- [Work to complete]
Each line of the listing that includes "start" should be reported.

- [Source data]
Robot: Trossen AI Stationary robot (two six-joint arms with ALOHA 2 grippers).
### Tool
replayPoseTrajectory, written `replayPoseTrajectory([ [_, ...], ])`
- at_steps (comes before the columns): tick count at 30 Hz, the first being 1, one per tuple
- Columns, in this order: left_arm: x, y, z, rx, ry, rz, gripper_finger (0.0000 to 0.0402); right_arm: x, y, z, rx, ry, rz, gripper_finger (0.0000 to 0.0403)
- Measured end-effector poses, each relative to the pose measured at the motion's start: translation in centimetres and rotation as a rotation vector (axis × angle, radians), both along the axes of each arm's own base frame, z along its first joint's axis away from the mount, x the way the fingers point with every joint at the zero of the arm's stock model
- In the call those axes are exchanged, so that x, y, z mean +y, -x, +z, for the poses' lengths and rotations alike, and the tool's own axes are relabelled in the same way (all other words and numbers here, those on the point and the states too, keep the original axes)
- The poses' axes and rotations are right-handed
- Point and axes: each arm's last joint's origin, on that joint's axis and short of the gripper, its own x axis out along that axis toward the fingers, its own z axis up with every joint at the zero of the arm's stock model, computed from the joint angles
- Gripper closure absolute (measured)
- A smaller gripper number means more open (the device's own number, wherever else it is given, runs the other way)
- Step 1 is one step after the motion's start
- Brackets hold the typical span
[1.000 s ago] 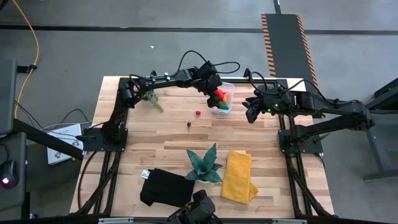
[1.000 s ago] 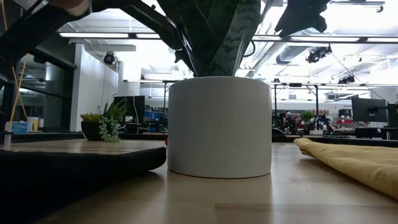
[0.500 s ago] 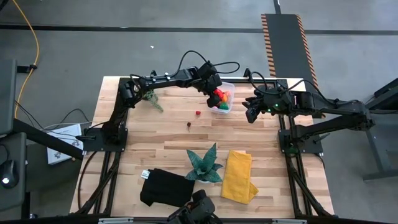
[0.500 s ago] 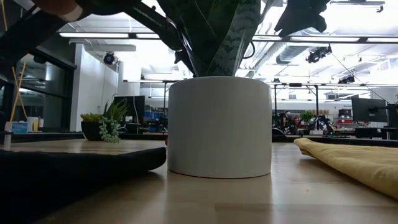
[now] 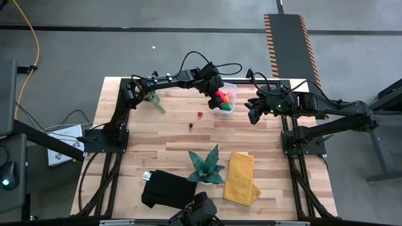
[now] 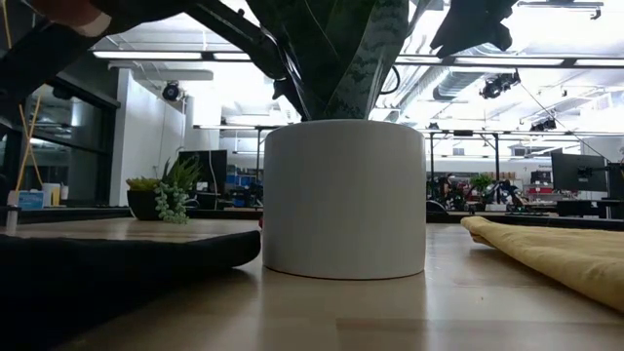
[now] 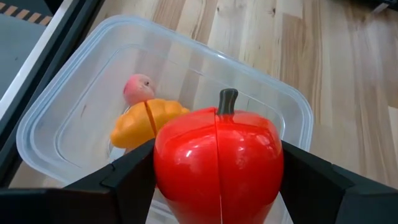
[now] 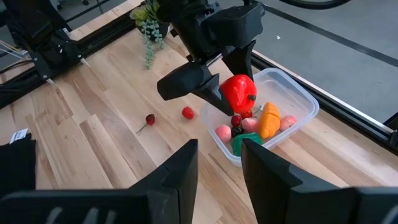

- [Exercise response]
- Measured end-effector poses, each relative to the pose measured at the motion's start: translation in centimetres and rotation as a rotation vector (axis × angle, radians), both along the axes of each arm's own base frame, z along its first joint's axis away from the mount, x the way the fingers point with every joint at the zero of the arm's stock model
- Step 1 is one step after the motion's start

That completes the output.